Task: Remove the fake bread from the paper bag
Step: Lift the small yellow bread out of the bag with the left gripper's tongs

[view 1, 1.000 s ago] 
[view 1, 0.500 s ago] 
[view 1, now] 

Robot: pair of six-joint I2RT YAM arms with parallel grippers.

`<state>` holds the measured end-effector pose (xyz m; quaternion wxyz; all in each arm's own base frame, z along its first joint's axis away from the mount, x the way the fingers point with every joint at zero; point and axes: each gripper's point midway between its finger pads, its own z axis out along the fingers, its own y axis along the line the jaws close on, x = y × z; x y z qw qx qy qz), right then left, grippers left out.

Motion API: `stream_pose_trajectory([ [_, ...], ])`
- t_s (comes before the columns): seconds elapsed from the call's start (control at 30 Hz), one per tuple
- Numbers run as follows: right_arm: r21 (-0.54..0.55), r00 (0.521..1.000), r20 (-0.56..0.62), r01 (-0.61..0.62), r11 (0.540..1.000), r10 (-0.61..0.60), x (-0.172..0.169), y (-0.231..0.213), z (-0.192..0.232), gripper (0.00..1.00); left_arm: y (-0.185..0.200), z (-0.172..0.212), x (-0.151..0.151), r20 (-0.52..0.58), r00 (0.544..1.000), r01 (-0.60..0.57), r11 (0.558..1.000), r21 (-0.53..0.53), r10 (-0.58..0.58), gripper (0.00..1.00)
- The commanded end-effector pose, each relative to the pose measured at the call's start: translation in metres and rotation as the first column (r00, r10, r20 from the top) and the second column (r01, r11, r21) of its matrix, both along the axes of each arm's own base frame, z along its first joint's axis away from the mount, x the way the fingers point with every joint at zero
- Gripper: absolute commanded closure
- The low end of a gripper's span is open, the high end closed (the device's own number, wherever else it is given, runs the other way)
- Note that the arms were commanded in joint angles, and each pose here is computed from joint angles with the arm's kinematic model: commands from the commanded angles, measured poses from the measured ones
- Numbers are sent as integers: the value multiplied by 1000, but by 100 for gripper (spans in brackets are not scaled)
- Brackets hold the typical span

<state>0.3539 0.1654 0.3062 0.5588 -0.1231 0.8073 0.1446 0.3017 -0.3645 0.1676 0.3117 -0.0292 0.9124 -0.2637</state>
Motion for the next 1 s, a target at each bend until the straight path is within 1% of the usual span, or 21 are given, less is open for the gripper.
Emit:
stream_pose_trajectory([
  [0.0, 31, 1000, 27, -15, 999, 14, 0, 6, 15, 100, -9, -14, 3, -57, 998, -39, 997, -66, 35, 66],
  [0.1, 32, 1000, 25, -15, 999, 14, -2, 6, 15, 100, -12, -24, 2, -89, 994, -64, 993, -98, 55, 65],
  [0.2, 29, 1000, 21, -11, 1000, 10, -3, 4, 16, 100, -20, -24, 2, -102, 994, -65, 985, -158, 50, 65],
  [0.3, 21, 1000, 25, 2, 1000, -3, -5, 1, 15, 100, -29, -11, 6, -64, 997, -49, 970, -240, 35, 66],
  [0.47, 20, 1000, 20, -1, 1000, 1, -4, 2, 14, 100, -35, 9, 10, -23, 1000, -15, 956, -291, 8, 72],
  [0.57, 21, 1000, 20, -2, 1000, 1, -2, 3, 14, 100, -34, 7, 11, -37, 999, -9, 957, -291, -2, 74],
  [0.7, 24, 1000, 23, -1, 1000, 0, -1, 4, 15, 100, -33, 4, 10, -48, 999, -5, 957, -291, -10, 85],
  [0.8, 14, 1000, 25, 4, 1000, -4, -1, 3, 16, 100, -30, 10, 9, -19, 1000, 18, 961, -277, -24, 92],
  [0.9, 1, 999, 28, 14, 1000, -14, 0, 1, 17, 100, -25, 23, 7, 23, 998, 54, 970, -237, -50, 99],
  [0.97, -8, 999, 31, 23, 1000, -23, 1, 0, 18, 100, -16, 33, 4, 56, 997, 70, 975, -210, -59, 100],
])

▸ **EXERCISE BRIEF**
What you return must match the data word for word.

▸ **SOLUTION FOR THIS TASK**
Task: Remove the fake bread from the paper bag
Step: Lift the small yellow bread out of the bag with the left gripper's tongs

[view 1, 1.000 s ago] 
[view 1, 0.500 s ago] 
[view 1, now] 

Robot: pair of six-joint I2RT YAM arms with parallel grippers.

`<state>` holds the measured end-effector pose (xyz m; quaternion wxyz; all in each arm's own base frame, z along its first joint's axis away from the mount, x the way the fingers point with every joint at zero; point and axes: each gripper's point midway between its finger pads, its own z axis out along the fingers, its own y axis along the line the jaws close on, x = y × z; x y z qw qx qy qz), right then left, grippers left out.

Motion API: `stream_pose_trajectory([ [_, ...], ])`
- t_s (comes before the columns): seconds elapsed from the call's start (control at 30 Hz), one per tuple
- Numbers run as follows: right_arm: r21 (-0.54..0.55), r00 (0.521..1.000), r20 (-0.56..0.62), r01 (-0.61..0.62), r11 (0.540..1.000), r10 (-0.61..0.60), x (-0.172..0.169), y (-0.231..0.213), z (-0.192..0.232), gripper (0.00..1.00); left_arm: y (-0.185..0.200), z (-0.172..0.212), x (-0.151..0.151), r20 (-0.52..0.58), r00 (0.544..1.000), r01 (-0.60..0.57), r11 (0.558..1.000), r21 (-0.53..0.53), r10 (-0.58..0.58), gripper (0.00..1.00)
- The commanded end-effector pose, each relative to the pose measured at the call's start: translation in metres and rotation as the first column (r00, r10, r20 from the top) and the second column (r01, r11, r21) of its matrix, both along the axes of each arm's own base frame, z along its first joint's axis away from the mount, x the way the fingers point with every joint at zero
- Gripper: absolute commanded closure
- The low end of a gripper's span is open, the high end closed (the device's own number, wherever else it is given, runs the other way)
- Note that the arms were commanded in joint angles, and each pose here is computed from joint angles with the arm's kinematic model: commands from the commanded angles, measured poses from the measured ones
- Numbers are sent as integers: the value multiplied by 1000, but by 100 for gripper (spans in brackets are not scaled)
- Brackets hold the typical span

<state>0.3539 0.1654 0.3062 0.5588 -0.1231 0.8073 0.1446 0.3017 -0.3645 0.1676 0.3117 -0.0292 0.9124 -0.2637</state>
Motion for the next 1 s, a target at each bend until the straight path is within 1% of the usual span, or 21 are given, less is open for the gripper.
Emit:
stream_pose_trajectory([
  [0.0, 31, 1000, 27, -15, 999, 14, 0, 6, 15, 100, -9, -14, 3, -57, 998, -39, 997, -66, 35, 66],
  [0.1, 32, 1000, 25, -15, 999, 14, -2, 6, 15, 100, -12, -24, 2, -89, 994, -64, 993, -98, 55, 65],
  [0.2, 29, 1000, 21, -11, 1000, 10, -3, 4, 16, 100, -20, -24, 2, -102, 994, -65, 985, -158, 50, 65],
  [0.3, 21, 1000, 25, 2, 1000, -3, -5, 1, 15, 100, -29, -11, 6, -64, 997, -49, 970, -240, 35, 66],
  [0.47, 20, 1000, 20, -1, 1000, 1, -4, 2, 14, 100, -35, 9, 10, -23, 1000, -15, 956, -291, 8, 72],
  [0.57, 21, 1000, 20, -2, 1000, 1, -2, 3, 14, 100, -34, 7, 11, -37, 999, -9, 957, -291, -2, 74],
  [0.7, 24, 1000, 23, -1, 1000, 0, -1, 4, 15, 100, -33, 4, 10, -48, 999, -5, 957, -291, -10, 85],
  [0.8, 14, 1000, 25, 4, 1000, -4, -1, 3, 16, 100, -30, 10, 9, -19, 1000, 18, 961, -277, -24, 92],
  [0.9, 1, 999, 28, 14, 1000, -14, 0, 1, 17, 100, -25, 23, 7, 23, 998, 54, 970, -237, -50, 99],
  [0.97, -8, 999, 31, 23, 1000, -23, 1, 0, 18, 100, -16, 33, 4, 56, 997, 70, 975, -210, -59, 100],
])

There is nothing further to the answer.